Radiation therapy is one of the most commonly used treatment options for prostate cancer. For early stage prostate cancer, surgery and radiation therapy are the two primary treatment options. For men who have undergone surgery to remove their prostate, but are found to have residual prostate cancer in the pelvis, radiation therapy can be used to treat this residual tissue.
What Is External Beam Radiation Therapy?
Radiation therapy can be administered from inside or outside the body.
- Brachytherapy is radiation therapy that is administered using small radioactive implants or seeds within the body.
- External beam radiation therapy involves the use of radioactive sources located outside of the body.
What Happens During the Administration of Radiation Therapy?
You will need to change into a hospital gown. Then, a radiation technologist will help you onto a table where you will need to lay on your back throughout the treatment session. It’s important to lay very still throughout the treatment session so that the radiation is delivered only to the area intended. Your radiation oncologist and a physicist have worked together to accurately target your radiation to just the right places in your body. This is done in order to minimize damage to the nearby normal tissues of your body while maximizing the damage to the tumor and immediately nearby tissue.While you lay on the table, a radiation machine rotates around you. This radiation machine acts to direct a beam of invisible radiation at the part of your body that needs treatment (in this case, the prostate and any nearby structures that your doctor has determined should be treated). The machine will not touch you during the therapy. While the radiation is being delivered, you will not feel pain; it's likely that you will not feel anything at all. The machine may be noisy, however, so expect this before going for your treatment.
How Often Will I Go for External Beam Radiation Therapy?
External beam radiation therapy is usually administered on a once-daily basis, Monday through Friday, for a number of weeks (up to 10, depending on the goal of your radiation therapy). Some radiation oncologists prefer to deliver the radiation on a slightly different schedule than this and will give you their preferred method upfront. Sometimes more than one treatment in a day is given. Sometimes treatment is given on weekends.How Much of My Body Will Be Treated?
The newer external beam radiation therapy machines have the capability to deliver radiation to a very precise area in your body. For instance, if the prostate is the only area that needs to be treated with radiation, then the machine can be programmed to deliver radiation essentially to only the prostate. Because the radiation beam must pass through the outside of your body to reach the inside (where your prostate is), it is necessary that a tiny amount of radiation passes through a given area of your skin. Often multiple tiny beams of radiation from hundreds of directions are targeted on the prostate, thus lowering the actual power of each beam without taking away from the total energy deposited in the prostate.Because the radiation beams are passing through your skin and other tissues before converging on the prostate, these tissues will also receive a tiny dose of radiation. With external beam radiation, there is no way to completely eliminate radiation to the skin and underlying tissues, but the radiation can be minimized by a number of techniques that your radiation oncologist can implement.

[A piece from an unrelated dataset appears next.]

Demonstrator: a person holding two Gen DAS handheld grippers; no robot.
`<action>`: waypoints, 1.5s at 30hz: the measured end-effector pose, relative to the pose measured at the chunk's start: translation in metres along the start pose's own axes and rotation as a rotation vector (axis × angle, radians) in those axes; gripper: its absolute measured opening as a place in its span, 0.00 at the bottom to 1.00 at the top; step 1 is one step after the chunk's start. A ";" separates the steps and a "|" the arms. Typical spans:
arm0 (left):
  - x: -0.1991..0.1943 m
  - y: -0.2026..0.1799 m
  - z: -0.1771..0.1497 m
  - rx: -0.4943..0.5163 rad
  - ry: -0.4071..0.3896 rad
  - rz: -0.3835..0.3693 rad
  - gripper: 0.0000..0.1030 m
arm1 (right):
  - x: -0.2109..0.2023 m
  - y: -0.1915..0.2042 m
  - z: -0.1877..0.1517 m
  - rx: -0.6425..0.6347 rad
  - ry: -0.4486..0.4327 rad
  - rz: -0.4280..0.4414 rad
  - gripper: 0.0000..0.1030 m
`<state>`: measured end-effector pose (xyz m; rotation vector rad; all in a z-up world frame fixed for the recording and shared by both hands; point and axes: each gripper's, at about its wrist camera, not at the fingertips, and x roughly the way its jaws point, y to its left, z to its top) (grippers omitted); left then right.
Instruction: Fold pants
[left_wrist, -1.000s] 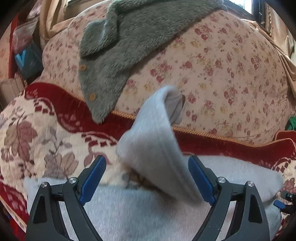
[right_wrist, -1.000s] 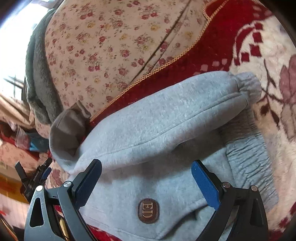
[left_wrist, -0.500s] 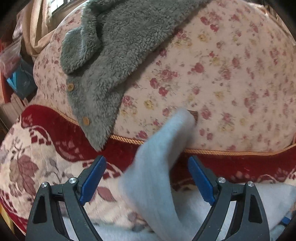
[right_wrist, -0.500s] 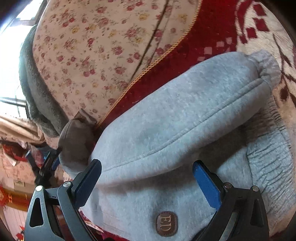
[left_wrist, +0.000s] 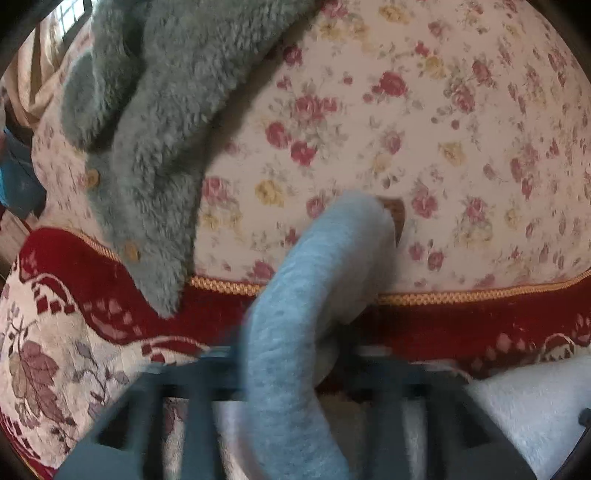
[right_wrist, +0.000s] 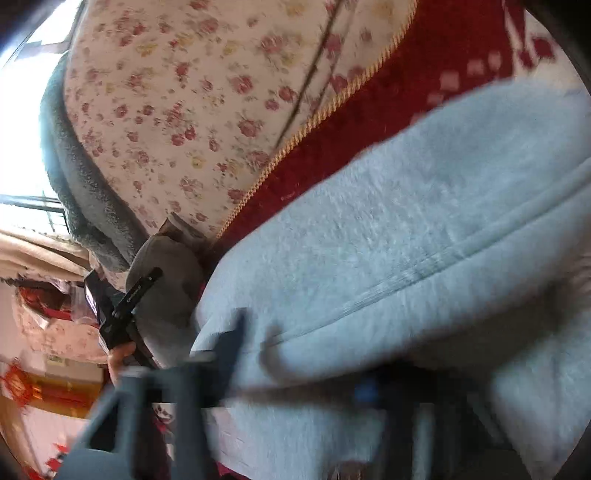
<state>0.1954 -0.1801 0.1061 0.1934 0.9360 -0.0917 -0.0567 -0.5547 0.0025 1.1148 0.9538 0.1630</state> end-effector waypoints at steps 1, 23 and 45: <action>-0.003 0.002 -0.002 -0.005 -0.011 -0.019 0.21 | -0.001 -0.003 -0.001 0.000 -0.012 0.016 0.25; -0.133 0.117 -0.070 -0.329 -0.193 -0.180 0.15 | -0.124 0.116 -0.045 -0.360 -0.230 0.090 0.18; -0.126 0.194 -0.302 -0.713 -0.092 -0.169 0.13 | -0.099 0.021 -0.129 -0.298 -0.051 -0.001 0.16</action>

How Do I Plan for External Beam Radiation?
Before you go for your first treatment, you will have a meeting with your radiation oncologist so that he or she can describe the course of treatment, address any questions you may have, go over your complete medical history and perform a physical exam.After your initial meeting, you will then go for a radiation treatment planning session where you will have a CT scan to determine exactly where in the body the radiation will be administered. Tiny tattoos are then placed on your skin to permanently mark the borders of the treatment field. These tattoos are permanent, but very tiny.